Saturday, March 29, 2014

Facing the fear

I'm okay, at least I thnk I am. If you've read my blogs, you know my husband and I went to Boston last year to run the marathon. We got 3/4 of a mile from the finish before we were stopped because of events at the finish line. If you haven't, I have 2 or 3 posts about that event. Initially, I was okay. I had a few days when I wasn't and then I was okay again. I have had a few events over the last 11 months that have triggered some anxiety from the Boston Marathon. One was reading the June or July issue of Runner's World. I blogged about that. Now, as the Boston Marathon approaches this year and we are getting closer to going back, I find myself getting anxious. The events of April 15, 2013 do not usually affect my daily life. I'm so grateful for that. 

As April 21, 2014 approaches, it is becoming more and more obvious that I have to face my fears. Boston is so far away that I may never have had to deal with my emotions; however, the finish line and the euphoria of running to it were stolen from me. I think something else was taken from me that day too. The only way I'll ever get whatever "it" was back, is to go back and finish. Honestly, I don't really want to go. I have to leave my kids and the timing is hard and I haven't really gotten to run and train like I'd like to have. But I recognize I have to go back. As long as I'm here, I don't have to deal with things but to truly be "whole" again, I do. I need to go back. I need to be in Boston. I need to walk the finish line. I need to finish. I don't want to and I am terrified of the emotions that may surface. 

My oldest daughter doesn't want us to go back. She's scared that we'll have a repeat of last year. My argument to her is that Boston will never be safer than it will be this year. I believe that. The BAA is really cracking down on security. And not just with the spectators. They are really scrutinizing the runners and what will be allowed and what won't and the like. The Boston Marathon will be safe this year. My fear is my feelings. 

But, I refuse to live in fear. If I do, I surrender more of myself to people who already stole so much from so many. I won't let that happen. I will take a deep breath, square my shoulders, and board that plane. I will walk the streets of Boston, cross that finsih line and deal with my emotions. I will face my fears  And I will come home a stronger woman because of it. 

Runners the world over will unite on April 21, 2014 in Boston and all over the world, just like we did shortly after Boston last year and have been doing over the passed year. We will be one in purpose, mind and heart. We are strong. We are runners. 

Wednesday, March 12, 2014

Too much time NOT running

When I first took time off from running to heal my foot, I didn't spend much time thnking about running. People used to ask me all the time why I run and my response has always been because I loved it. When pressed for a slightly deeper reason, I would respond with things like I wanted to set a good example for my family or that it makes me a better mom, wife, and person. With my very long break, I have had to take a deeper look at why I run and why I'm fighting so hard to get it back. 

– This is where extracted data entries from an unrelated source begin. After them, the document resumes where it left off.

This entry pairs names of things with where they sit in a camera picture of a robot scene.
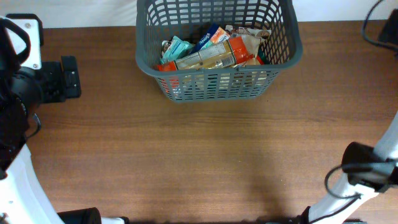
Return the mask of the orange spaghetti packet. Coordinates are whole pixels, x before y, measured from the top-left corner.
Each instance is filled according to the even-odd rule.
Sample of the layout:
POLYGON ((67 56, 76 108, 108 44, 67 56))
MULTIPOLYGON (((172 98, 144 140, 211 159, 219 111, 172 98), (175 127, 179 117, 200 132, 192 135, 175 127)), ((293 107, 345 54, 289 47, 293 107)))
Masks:
MULTIPOLYGON (((183 58, 159 65, 158 69, 161 72, 174 72, 189 69, 226 68, 245 62, 250 58, 253 58, 253 55, 247 50, 242 37, 233 37, 183 58)), ((159 81, 166 93, 173 93, 175 96, 178 96, 183 89, 200 91, 204 89, 203 75, 196 78, 186 75, 182 80, 171 78, 170 81, 161 78, 159 81)))

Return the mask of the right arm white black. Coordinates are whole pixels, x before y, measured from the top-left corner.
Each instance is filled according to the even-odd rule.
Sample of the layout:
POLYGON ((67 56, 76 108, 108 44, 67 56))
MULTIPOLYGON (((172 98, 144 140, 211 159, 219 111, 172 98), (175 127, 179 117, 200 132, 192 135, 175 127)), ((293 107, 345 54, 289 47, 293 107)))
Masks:
POLYGON ((351 142, 324 179, 327 194, 297 223, 346 223, 368 200, 397 187, 397 117, 374 147, 351 142))

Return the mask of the beige snack bag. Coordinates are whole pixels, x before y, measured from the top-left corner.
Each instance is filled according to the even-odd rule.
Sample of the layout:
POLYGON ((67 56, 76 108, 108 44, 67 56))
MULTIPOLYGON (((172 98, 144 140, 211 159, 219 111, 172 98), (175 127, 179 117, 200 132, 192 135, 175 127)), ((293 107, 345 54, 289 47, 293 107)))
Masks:
POLYGON ((161 56, 164 56, 166 51, 169 49, 172 41, 171 40, 163 40, 162 41, 162 49, 161 49, 161 56))

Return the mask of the beige rice bag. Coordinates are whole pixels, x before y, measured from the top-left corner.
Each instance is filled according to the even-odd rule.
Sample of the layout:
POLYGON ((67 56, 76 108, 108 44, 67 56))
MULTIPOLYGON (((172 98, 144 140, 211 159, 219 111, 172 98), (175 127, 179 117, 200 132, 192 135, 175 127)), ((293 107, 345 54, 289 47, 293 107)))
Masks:
POLYGON ((265 46, 265 42, 271 36, 272 31, 269 29, 251 29, 247 27, 239 27, 233 25, 226 25, 225 28, 225 31, 231 37, 242 37, 247 47, 247 50, 253 55, 253 58, 234 65, 234 67, 244 67, 246 65, 260 65, 259 62, 256 60, 257 53, 260 50, 262 51, 261 47, 265 46))

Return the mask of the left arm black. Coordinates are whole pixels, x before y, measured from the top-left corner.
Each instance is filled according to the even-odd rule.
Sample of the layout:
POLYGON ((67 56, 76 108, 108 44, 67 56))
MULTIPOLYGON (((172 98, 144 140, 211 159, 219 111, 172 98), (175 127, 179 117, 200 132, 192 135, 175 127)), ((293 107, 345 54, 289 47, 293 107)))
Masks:
POLYGON ((1 223, 127 224, 97 208, 56 212, 36 176, 27 141, 41 130, 36 109, 81 96, 76 58, 43 62, 42 21, 35 14, 1 17, 1 223))

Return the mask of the multicolour tissue pack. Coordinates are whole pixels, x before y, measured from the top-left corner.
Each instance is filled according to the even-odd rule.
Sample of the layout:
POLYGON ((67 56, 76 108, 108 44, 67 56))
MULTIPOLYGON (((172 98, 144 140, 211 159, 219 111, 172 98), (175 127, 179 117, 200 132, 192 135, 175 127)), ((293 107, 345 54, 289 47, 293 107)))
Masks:
POLYGON ((200 39, 194 48, 192 48, 190 54, 196 53, 219 42, 223 42, 229 38, 230 35, 222 27, 218 24, 212 24, 206 34, 200 39))

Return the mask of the green cocoa bag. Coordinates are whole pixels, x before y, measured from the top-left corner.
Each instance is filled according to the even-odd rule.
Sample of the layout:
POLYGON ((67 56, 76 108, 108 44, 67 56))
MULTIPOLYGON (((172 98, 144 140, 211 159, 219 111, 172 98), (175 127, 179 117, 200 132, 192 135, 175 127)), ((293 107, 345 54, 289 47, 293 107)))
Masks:
POLYGON ((256 56, 256 60, 259 62, 260 65, 268 65, 268 64, 270 64, 270 61, 268 61, 266 55, 261 50, 258 51, 257 56, 256 56))

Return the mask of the teal wet wipes packet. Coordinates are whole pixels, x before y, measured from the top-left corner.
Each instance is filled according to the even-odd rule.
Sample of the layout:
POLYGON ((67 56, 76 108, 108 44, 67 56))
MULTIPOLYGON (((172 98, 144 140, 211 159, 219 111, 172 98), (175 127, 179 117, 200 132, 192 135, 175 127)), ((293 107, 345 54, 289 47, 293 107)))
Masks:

All of my previous reasons are still accurate. I do run to set a good example, to be a better mom, wife, and person, and because I love it. I've discovered just how much I reallly love running. I am literally crazy jealous when I'm driving down the road and I see someone running (spring is in full bloom here so the road is FULL with runners all the time!). My heart hurts because I miss it so much. My forced break has made me discover why running is so important tot me. When I first started running, I was just doing it because I could, not out of love. The feeling you get when you train for a race and then cross the finishline was a bonus. But when I first started running, I ran by myself. Initially I ran listening to music but I quickly grew tired of my music. After that, I started running with just my thoughts. Let me back up further, 

I got married when I was 19. I was in love and the time was right, but I was young. We got pregnant right away, our oldest being born 10 days early on our nine-month wedding anniversary. We didn't want too big a break between our children so we had our children close. Our oldest went to kindergarten two weeks after our baby was born. I do not regret any of my decisions. I stand by them. However, somewhere during becoming a wife and then mother to four children, I lost me. I was so busy being a mom and taking care of my family, I didn't know who I was anymore. I was unsure of my likes, my dreams, my goals. Fast forward a couple of years to my hours and miles of training. I found me. I re-discovered me and my likes and my goals. I was amazed to discover that my goals had changed from the last time I had really taken the time to evaluate my goals. When I was younger, "fun" and "run" would never have been associated with each other. Now they were synonomis. 

Because I found myself running, and I liked who I found, I have held so tightly to it. These last five months have been so difficult.  I have cried and pouted and been slightly depressed.  But re-evaluating why I run has ignited a fire within me and a deep desire to fight and fight hard.  I will continue to fight to keep myself running and thankfully, my physical therapist and ASTYM will eventually get me back. 

Thanks for checking in with me. I hope you a chasng your dreams and goals and I look forward to you coming back again soon.